Standardized introduction

Thirty minutes before the induction of anaesthesia, all children were premedicated with midazolam 0.5 mg/kg per os. All patients were intubated and anesthetized according to the SOP as follows: Anaesthesia was induced with sevoflurane via a face mask, 0.3 μg/kg IV sufentanil, and 0.05 mg/kg IV vecuronium. All patients were intubated. Anaesthesia was maintained with 10 mg/kg/h of propofol 1%. IV fluid maintenance therapy was achieved using 1% glucose solution (< 12 months) or 0.9% acetate Ringer’s solution at an infusion rate of 10 ml/kg/h. Children also received 10 mg/kg ibuprofen as at rectal suppository. Lastly 0.1–0.2 μg/kg of sufentanil was administered as a “rescue analgesia” if there were signs of intraoperative pain were detected.

Block technique

As local anaesthetics 0.2 ml/kg of naropin 0,2% was used. This bloc was administered to all patients using sterile conditions and in general anaesthesia. Target structures of the nerve block were the ilioinguinal and iliohypogastric nerves, which run within the fasciae between the oblique abdominal muscles, the internal oblique muscle, and the transverse abdominal muscle (Fig. 1).

Fig. 1
figure1

Anatomy: a macroscopic: Black arrows = ilioinguinal-iliohypogastric nerves; b Ultrasound image: EO = abdominal external oblique muscle, IO = abdominal internal oblique muscle, TA = transverse abdominal muscle; White arrows = Ilioinguinal and iliohypogastric nerves between fasciae, Dotted line = needle in situ; lat.=lateral, med.=medial

All patients in the US-ILIHB group were treated by well experienced paediatric anaesthesiologists from the paediatric anaesthesia department of the Altona Children’s Hospital. Immediately after anaesthesia was induced, the main anatomical structures: the external oblique muscle, the internal oblique muscle, and the transverse abdominal muscle were visualized using the ultrasound SonoSite S-Nerv, linear probe (Fig. 1b). A weight-adapted amount of naropin was applied between the internal oblique muscle and the transverse abdominal muscle layers, using a needle guided ultrasound-assisted “in-plane” technique. Prior to injection with naropin a negative aspiration test, via a 25 gauge cannula with 0.5 mm outer diameter, had to be performed (Fig. 2a).

Fig. 2
figure2

Technique: a Ultrasound-guided ilioinguinal-iliohypogastric block; b Perifocal wound infiltration after fascial suture, injection through suture gap (arrow)

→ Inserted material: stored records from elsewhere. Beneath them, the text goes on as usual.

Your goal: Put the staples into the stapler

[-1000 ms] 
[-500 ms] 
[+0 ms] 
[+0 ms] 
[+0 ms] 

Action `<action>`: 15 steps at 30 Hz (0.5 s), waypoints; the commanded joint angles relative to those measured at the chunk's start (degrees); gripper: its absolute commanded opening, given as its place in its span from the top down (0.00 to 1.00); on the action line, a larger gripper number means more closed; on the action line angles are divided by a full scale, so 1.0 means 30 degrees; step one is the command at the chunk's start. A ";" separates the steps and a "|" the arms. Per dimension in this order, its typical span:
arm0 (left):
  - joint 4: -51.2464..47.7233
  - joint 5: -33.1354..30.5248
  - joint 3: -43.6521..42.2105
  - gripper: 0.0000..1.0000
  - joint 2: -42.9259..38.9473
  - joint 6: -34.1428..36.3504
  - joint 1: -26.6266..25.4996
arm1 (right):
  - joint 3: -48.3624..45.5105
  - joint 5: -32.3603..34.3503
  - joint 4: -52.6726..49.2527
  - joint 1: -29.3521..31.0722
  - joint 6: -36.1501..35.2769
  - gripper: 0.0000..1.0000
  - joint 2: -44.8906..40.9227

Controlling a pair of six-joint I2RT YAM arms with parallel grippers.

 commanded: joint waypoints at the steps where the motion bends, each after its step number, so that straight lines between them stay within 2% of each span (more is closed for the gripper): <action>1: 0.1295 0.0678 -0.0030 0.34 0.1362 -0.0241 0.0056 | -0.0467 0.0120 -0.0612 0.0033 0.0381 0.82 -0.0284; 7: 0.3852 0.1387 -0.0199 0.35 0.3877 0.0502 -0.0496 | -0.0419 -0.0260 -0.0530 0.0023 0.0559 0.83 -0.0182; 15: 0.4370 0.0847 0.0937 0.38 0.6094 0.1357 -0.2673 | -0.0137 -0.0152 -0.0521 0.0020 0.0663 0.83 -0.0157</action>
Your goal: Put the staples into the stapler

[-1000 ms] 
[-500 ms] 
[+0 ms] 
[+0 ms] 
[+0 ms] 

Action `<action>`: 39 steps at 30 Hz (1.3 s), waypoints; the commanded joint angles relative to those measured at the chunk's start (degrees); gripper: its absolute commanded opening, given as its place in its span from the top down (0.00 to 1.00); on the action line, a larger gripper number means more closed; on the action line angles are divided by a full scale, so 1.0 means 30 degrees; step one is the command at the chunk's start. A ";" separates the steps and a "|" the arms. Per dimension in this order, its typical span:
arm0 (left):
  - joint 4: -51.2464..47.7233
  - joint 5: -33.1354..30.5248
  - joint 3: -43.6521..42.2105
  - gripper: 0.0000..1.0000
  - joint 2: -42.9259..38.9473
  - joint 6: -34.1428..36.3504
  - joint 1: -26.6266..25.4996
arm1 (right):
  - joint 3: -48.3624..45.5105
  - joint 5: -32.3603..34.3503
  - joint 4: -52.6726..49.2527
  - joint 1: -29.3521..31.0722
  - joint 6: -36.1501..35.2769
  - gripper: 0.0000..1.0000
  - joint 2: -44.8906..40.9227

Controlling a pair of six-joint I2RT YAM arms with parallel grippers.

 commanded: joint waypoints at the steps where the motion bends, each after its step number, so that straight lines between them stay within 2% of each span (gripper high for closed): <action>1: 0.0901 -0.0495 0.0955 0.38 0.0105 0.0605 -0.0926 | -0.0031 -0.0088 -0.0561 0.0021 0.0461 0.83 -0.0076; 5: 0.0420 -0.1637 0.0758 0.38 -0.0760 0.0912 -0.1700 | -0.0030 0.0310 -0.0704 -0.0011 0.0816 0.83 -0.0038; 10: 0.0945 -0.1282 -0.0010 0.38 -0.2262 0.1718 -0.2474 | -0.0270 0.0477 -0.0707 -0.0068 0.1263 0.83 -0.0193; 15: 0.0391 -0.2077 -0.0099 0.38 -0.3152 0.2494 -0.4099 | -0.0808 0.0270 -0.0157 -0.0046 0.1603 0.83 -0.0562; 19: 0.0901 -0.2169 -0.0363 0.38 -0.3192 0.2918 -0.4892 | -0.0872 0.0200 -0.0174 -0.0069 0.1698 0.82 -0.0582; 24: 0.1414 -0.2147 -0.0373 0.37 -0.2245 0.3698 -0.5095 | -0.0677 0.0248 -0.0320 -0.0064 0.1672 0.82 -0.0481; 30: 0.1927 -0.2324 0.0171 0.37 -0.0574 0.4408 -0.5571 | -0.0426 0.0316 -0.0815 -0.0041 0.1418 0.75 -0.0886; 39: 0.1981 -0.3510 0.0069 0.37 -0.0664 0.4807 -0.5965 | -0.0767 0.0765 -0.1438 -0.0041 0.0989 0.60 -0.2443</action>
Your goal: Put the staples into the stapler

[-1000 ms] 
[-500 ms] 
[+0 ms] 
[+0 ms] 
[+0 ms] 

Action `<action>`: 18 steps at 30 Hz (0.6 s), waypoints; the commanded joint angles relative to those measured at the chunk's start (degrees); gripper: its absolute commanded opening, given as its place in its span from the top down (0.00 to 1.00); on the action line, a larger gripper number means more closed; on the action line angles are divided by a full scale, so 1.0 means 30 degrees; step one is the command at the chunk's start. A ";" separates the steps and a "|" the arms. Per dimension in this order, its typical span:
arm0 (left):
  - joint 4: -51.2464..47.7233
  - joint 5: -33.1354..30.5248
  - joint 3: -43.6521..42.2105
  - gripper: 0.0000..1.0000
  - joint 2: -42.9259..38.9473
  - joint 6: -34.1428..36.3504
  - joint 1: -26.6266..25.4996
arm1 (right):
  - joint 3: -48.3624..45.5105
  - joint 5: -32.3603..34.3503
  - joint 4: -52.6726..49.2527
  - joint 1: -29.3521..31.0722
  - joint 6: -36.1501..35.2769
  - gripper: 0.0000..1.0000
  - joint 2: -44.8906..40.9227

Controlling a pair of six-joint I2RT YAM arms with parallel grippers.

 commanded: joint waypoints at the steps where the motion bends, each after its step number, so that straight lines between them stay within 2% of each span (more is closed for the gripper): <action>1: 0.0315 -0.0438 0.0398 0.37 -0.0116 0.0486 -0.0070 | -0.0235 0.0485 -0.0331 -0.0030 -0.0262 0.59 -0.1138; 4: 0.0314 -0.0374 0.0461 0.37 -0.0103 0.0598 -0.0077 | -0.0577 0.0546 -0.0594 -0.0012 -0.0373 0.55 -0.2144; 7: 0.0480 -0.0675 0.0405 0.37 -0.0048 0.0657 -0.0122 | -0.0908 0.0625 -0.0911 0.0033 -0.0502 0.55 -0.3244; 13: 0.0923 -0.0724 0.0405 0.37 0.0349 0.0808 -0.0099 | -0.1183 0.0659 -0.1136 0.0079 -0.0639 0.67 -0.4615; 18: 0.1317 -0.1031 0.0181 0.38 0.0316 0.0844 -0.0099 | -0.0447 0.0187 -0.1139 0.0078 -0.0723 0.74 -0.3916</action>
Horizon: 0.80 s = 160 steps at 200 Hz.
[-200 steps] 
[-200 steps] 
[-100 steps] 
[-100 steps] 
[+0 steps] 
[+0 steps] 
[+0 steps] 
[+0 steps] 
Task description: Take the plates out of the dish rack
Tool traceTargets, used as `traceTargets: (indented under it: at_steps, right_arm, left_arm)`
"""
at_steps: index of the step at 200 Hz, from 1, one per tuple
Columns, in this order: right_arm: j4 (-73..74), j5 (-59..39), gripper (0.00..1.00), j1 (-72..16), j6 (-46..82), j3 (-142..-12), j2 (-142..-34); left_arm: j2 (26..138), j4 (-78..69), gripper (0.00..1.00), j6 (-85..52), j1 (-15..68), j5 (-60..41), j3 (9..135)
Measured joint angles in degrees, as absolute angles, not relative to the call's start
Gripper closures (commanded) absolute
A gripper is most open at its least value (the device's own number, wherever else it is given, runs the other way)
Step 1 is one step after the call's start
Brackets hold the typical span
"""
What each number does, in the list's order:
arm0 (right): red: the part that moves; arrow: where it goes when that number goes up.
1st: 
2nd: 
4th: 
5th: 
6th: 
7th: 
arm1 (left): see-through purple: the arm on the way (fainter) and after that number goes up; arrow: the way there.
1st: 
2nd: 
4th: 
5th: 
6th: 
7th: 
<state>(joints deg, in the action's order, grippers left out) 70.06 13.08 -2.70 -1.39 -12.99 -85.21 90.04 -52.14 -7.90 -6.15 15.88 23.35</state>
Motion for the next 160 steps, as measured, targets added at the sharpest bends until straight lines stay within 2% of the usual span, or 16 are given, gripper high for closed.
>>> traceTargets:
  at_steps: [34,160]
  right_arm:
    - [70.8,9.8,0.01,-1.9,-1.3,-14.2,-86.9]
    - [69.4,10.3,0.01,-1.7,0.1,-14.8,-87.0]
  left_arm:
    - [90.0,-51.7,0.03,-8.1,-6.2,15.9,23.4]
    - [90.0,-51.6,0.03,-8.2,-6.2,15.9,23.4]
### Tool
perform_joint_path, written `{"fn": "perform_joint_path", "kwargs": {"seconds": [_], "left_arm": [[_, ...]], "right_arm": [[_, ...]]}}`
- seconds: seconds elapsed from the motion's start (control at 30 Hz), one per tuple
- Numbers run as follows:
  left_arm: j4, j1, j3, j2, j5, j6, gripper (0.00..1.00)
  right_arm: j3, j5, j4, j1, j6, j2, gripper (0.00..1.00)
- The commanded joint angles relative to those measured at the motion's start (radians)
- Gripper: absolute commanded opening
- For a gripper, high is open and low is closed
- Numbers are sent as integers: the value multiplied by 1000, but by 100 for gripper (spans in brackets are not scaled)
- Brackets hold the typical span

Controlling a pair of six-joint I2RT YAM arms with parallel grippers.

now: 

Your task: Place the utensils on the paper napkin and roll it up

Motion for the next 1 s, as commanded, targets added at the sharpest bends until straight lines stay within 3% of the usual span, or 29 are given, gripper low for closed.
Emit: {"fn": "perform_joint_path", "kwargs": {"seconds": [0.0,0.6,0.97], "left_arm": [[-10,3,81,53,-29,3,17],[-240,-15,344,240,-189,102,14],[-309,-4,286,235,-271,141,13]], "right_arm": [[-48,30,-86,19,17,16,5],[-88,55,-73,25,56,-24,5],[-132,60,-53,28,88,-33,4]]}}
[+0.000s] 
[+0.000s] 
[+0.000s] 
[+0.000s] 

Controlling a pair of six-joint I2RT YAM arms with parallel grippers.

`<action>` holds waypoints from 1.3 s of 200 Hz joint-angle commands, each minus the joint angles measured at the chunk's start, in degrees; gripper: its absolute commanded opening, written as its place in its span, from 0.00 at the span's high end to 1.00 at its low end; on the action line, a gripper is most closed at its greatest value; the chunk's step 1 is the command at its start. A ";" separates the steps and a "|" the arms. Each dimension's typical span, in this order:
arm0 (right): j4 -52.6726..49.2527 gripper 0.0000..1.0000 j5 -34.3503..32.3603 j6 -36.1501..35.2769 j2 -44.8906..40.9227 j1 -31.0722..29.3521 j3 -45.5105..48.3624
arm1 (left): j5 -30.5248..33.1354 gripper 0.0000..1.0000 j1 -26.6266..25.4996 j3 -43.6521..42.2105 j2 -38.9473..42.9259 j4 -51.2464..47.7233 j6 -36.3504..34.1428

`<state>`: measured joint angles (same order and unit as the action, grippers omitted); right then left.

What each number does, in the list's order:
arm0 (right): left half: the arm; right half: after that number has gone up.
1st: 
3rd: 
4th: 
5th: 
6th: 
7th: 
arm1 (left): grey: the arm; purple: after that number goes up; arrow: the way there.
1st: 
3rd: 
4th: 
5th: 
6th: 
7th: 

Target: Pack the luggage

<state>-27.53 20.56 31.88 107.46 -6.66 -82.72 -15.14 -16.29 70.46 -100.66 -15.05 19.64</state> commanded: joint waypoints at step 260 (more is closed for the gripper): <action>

All patients in the PWI group were treated by paediatric surgeons from the Department of Paediatric Surgery of the Altona Children’s Hospital. At the end of the surgery, immediately after closing the aponeurosis of external oblique muscle, a negativ aspiration test using a 20 gauge cannula with 0.9 mm outside diameter was administered followed by weight-adapted administration of naropin in macroscopic view through a suture gap (Fig. 2b).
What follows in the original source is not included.